Below are entries; copy exactly the lines from the one with "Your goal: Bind" through the one with "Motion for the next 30", both included, and leave out the rest.

Top of GIVEN DATA

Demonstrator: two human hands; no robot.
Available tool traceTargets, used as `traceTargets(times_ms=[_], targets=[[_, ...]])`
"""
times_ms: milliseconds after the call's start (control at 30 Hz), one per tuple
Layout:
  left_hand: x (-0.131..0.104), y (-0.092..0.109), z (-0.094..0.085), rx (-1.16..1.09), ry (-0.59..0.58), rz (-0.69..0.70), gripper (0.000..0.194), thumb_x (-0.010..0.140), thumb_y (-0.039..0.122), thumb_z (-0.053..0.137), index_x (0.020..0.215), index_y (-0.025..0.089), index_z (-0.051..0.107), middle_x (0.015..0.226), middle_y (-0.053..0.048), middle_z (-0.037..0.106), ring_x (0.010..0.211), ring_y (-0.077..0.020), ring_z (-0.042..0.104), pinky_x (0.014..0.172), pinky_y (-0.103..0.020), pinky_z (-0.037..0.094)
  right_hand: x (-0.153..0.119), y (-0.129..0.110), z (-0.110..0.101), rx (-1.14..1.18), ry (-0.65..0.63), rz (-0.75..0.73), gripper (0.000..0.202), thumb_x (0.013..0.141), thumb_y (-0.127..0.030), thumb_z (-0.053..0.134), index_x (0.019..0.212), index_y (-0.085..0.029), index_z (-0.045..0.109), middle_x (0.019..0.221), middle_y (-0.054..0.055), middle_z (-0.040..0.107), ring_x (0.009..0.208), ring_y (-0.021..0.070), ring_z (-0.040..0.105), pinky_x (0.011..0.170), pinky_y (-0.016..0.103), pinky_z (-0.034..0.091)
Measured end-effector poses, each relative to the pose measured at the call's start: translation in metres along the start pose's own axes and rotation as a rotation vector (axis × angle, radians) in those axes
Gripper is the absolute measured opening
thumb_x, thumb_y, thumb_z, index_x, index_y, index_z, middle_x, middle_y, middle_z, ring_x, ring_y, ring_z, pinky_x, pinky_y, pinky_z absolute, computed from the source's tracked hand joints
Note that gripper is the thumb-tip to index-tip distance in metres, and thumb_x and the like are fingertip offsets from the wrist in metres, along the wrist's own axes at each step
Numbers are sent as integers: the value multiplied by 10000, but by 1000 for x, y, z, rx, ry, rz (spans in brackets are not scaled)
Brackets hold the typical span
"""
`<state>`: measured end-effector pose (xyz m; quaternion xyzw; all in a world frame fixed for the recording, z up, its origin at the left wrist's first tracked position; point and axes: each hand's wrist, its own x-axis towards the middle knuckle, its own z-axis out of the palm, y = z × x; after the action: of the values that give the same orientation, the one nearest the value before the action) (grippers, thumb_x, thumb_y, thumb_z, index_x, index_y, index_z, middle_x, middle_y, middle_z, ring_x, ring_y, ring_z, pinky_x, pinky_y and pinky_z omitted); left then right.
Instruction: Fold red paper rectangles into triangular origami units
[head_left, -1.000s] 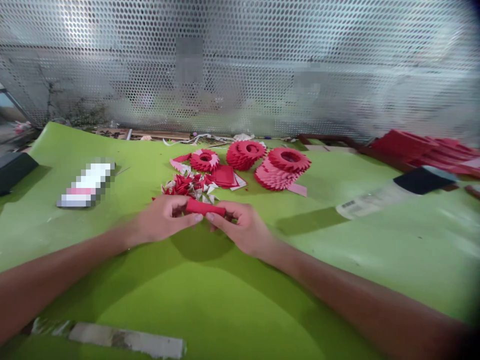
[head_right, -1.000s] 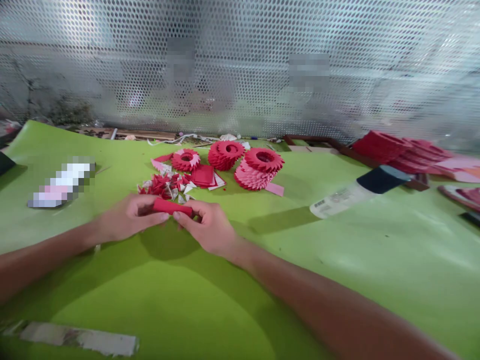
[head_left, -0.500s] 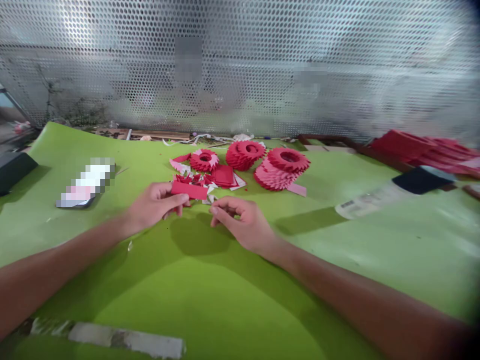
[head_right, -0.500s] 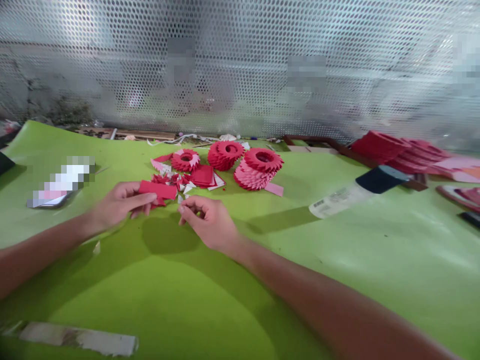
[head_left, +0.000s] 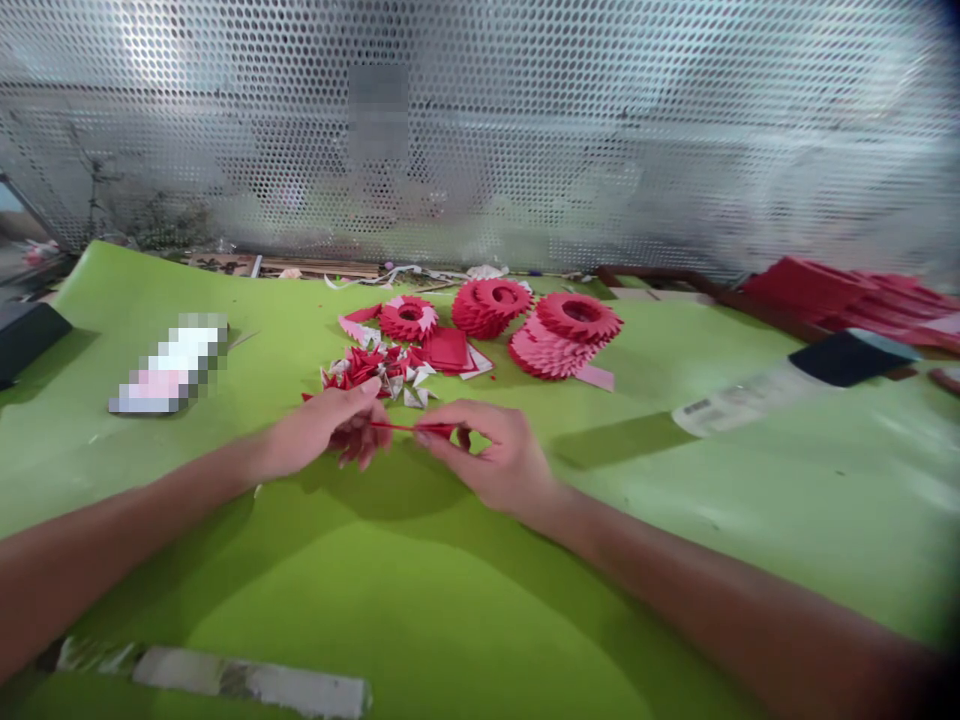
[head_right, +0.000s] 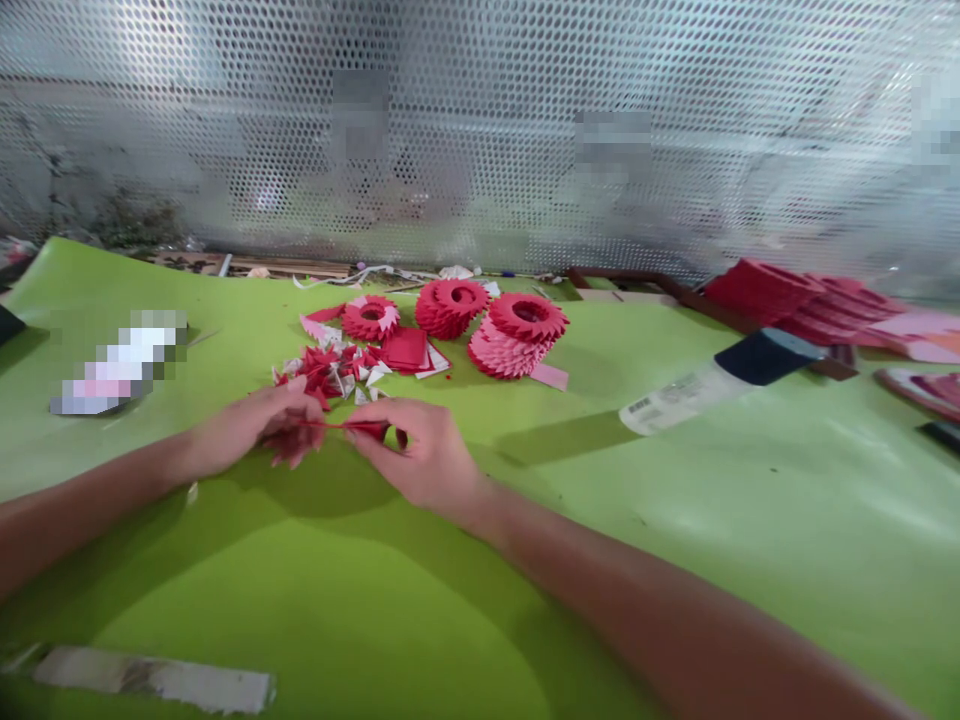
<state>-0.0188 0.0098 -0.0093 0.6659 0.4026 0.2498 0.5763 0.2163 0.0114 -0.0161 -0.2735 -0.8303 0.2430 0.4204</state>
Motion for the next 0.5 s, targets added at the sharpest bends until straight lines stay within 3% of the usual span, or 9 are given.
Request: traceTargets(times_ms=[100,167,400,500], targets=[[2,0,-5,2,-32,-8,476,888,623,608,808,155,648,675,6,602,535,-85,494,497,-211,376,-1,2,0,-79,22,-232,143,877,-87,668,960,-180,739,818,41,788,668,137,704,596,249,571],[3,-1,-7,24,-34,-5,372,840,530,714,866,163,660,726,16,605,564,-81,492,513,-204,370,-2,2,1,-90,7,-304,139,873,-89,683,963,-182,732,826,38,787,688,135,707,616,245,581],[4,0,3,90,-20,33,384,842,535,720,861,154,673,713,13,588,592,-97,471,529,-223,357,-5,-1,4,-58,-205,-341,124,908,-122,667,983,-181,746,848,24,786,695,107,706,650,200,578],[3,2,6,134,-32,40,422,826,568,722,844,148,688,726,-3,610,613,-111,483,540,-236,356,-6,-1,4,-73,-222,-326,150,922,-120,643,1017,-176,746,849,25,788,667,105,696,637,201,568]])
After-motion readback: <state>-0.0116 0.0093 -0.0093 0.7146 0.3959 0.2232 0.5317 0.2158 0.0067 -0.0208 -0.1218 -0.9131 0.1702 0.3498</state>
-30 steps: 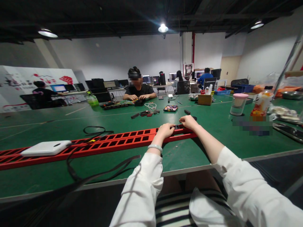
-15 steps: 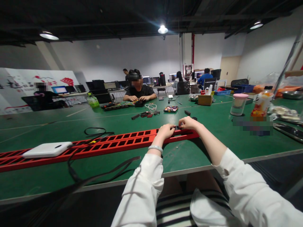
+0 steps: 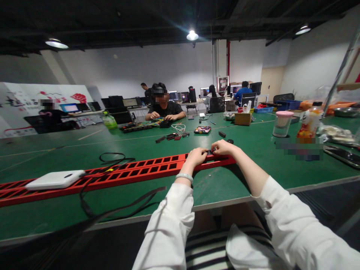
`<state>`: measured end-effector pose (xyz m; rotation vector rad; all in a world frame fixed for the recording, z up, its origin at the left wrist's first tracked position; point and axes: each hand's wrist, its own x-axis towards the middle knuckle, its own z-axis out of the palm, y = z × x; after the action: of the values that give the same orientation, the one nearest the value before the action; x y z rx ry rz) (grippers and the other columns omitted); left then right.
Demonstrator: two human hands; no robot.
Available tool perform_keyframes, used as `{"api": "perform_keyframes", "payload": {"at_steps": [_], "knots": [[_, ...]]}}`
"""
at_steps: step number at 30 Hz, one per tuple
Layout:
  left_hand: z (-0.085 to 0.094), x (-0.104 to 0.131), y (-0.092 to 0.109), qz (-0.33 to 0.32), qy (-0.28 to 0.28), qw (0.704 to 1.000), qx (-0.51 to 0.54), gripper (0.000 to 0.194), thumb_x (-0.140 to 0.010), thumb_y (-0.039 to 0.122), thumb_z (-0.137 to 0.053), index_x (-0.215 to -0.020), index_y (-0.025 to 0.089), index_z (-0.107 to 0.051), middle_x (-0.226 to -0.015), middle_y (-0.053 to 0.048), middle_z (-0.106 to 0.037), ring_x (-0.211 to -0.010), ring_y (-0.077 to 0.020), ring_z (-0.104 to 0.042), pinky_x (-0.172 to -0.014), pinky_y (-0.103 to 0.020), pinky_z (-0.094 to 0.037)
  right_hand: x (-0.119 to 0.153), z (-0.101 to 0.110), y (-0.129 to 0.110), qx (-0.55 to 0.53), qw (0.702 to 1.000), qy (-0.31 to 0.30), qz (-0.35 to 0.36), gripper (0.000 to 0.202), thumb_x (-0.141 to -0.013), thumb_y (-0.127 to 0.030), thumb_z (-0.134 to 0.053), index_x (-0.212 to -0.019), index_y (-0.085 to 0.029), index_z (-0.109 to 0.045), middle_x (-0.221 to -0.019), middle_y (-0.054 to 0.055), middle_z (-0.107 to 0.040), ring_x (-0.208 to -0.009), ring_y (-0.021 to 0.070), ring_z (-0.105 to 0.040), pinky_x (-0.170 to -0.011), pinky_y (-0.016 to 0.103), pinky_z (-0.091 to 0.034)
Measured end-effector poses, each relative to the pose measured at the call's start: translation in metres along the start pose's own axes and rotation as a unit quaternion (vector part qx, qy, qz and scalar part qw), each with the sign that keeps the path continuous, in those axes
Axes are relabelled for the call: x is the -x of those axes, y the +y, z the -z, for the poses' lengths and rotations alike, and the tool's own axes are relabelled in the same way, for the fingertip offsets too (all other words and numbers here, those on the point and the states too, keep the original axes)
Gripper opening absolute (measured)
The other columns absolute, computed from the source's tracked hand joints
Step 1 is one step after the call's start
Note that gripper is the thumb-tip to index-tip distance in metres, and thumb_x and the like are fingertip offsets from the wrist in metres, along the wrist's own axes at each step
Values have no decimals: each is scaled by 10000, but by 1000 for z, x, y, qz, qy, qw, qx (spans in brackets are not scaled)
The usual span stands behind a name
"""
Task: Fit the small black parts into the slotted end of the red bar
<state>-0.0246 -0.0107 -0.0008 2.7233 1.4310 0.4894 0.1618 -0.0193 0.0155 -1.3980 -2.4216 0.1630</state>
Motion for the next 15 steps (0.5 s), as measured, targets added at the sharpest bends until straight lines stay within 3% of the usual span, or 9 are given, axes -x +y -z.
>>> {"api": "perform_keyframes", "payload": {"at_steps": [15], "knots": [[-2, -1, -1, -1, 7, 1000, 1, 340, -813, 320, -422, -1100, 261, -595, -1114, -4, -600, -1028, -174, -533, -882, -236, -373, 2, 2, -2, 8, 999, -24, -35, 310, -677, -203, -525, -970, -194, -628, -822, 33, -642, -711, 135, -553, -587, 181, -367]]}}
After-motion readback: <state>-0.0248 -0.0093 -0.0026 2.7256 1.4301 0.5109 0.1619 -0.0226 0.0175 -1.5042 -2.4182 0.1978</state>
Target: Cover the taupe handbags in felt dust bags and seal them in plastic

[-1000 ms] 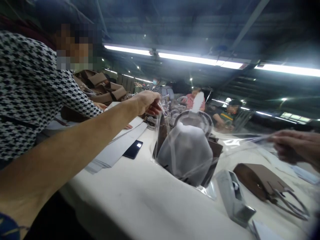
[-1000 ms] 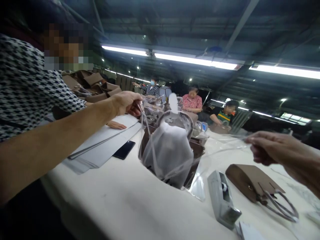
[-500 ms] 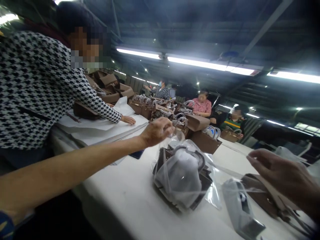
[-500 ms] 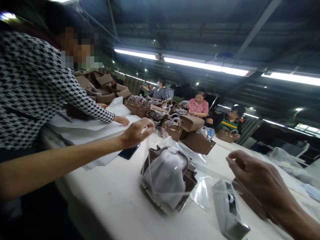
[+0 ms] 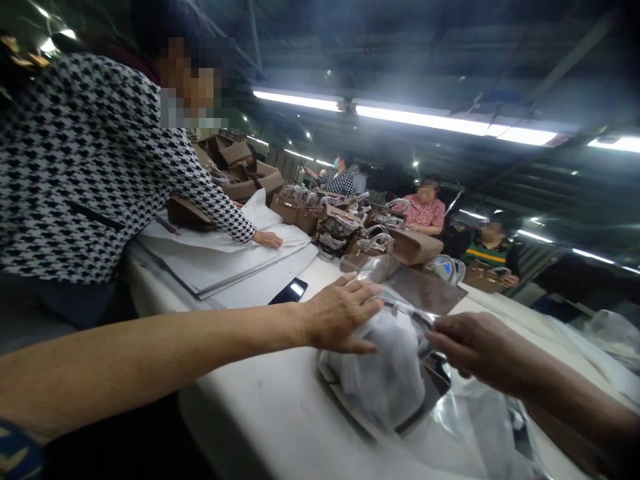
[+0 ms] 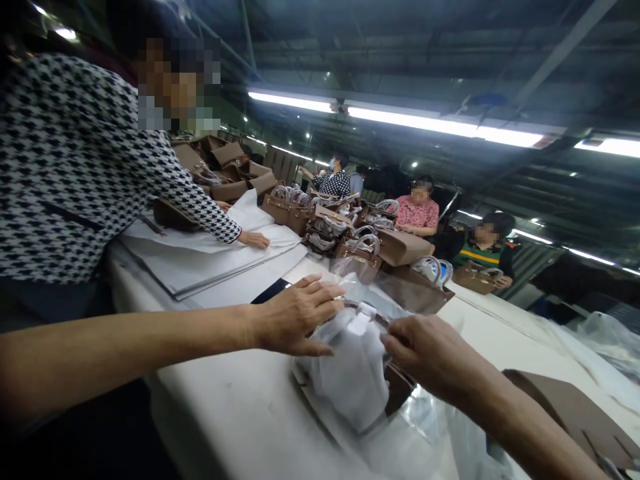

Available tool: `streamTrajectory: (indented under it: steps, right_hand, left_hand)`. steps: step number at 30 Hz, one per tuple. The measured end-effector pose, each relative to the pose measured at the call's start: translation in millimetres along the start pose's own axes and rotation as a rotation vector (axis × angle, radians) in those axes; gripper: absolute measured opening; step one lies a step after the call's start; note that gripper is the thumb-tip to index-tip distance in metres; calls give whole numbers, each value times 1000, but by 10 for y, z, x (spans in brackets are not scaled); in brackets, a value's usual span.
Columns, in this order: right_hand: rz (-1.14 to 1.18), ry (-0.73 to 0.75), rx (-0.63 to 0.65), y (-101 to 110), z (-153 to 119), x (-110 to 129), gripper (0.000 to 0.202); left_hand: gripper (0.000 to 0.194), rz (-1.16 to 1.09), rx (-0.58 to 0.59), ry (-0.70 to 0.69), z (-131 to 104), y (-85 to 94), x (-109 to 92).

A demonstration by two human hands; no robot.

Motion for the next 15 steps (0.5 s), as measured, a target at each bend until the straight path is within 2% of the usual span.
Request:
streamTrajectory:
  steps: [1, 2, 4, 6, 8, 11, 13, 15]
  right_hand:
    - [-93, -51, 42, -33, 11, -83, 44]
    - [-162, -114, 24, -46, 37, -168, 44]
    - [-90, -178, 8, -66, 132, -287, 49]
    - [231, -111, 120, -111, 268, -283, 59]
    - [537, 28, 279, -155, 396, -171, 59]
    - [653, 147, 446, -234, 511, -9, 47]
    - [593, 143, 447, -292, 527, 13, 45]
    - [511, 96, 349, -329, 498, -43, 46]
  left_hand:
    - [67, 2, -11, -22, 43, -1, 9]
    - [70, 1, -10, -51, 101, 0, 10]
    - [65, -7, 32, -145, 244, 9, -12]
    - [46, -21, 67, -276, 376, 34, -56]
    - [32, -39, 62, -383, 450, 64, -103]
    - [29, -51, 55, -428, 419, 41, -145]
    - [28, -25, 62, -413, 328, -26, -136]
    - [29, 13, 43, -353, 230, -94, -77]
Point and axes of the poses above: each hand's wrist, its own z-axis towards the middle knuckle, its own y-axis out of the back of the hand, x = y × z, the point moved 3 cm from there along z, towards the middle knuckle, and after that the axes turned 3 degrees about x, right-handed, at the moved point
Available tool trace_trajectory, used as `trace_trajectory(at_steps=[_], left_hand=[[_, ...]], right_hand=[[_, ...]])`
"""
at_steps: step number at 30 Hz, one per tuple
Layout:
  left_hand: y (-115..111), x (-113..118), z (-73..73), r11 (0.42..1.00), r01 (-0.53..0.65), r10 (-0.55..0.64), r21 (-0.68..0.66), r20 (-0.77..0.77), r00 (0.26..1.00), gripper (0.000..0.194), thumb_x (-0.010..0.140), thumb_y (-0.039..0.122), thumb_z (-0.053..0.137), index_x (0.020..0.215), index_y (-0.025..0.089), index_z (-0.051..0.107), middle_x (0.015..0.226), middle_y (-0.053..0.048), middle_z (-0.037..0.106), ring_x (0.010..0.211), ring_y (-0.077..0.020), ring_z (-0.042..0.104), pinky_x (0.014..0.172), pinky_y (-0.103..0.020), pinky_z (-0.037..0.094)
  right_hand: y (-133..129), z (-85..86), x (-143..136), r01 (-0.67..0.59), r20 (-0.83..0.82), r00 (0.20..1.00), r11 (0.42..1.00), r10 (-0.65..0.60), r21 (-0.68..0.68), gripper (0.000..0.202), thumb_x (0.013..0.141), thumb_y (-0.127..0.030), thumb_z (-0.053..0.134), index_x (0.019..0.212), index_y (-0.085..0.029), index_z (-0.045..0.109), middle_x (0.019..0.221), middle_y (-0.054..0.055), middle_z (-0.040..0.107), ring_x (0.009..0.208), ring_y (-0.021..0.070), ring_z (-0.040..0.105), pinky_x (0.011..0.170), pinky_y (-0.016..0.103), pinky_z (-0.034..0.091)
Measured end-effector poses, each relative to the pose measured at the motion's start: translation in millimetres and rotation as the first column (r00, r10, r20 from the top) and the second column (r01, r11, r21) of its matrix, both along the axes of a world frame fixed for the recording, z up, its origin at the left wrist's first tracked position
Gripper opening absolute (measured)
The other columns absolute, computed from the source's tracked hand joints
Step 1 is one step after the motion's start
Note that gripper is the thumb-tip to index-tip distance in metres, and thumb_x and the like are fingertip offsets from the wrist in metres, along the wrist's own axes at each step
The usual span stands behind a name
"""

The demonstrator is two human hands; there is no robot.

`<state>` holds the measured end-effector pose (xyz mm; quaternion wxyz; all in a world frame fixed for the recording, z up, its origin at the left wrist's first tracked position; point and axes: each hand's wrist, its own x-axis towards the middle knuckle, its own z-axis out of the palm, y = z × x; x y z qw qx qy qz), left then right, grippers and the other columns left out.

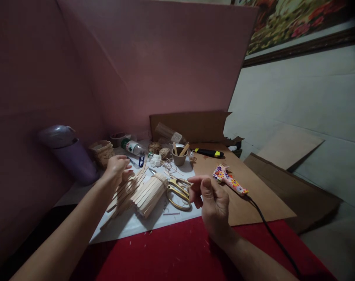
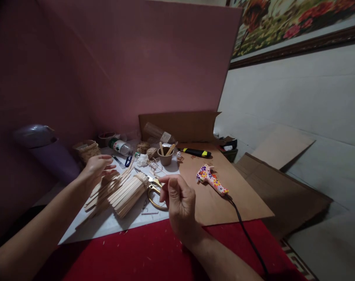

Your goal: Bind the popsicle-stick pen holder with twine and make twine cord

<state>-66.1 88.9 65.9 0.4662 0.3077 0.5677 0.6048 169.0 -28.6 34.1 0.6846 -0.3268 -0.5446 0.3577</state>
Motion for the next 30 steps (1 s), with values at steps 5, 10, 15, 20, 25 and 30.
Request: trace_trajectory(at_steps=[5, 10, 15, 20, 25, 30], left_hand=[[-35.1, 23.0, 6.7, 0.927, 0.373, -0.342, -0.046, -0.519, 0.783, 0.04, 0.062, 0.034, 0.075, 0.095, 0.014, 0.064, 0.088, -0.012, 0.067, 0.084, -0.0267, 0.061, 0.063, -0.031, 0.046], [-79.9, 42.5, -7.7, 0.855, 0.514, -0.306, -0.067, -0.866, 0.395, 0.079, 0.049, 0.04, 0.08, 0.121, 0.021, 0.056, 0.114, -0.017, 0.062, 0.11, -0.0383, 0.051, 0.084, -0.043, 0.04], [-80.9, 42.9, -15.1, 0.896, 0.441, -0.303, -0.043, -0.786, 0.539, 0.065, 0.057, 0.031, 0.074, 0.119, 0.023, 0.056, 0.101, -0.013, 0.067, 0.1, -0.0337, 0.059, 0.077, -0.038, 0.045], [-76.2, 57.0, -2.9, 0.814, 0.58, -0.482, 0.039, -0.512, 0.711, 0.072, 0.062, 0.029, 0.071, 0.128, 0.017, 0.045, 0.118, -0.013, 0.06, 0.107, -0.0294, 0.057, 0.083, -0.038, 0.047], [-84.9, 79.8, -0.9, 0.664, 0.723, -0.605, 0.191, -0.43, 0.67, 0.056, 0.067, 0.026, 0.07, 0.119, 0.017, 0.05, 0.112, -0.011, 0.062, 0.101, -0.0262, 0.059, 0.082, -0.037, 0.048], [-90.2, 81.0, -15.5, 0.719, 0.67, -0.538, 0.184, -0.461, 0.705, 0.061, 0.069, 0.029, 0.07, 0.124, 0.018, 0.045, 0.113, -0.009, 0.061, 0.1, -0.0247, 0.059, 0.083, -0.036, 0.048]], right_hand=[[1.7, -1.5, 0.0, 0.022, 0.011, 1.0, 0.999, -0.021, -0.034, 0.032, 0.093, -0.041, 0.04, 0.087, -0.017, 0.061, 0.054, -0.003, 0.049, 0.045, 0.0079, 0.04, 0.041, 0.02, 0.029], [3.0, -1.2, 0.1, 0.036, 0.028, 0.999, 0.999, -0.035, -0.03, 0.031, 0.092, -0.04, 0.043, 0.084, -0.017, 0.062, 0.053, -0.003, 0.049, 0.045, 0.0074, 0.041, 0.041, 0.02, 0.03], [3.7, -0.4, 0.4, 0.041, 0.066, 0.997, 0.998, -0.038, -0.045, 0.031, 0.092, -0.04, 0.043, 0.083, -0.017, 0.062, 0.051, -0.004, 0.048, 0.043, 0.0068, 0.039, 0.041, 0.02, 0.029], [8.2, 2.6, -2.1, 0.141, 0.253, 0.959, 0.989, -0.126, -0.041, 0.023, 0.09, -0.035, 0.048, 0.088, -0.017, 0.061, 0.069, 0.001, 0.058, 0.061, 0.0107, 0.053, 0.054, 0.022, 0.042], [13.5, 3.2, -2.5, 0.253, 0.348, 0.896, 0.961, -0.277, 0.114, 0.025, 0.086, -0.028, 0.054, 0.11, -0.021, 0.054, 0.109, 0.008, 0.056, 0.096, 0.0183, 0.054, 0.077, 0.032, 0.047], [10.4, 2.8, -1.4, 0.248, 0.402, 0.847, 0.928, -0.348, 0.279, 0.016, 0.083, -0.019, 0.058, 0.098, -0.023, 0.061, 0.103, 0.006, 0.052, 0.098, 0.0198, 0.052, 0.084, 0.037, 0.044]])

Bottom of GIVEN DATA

SOLUTION TO THE EXERCISE:
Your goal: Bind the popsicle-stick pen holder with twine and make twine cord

<state>-66.1 88.9 65.9 0.4662 0.3077 0.5677 0.6048 169.0 -28.6 34.1 0.6846 -0.3268 -0.5446 0.3577</state>
Motion for the next 30 steps (1 s), with values at steps 5, 10, 15, 20, 25 and 30.

The exercise concludes with that.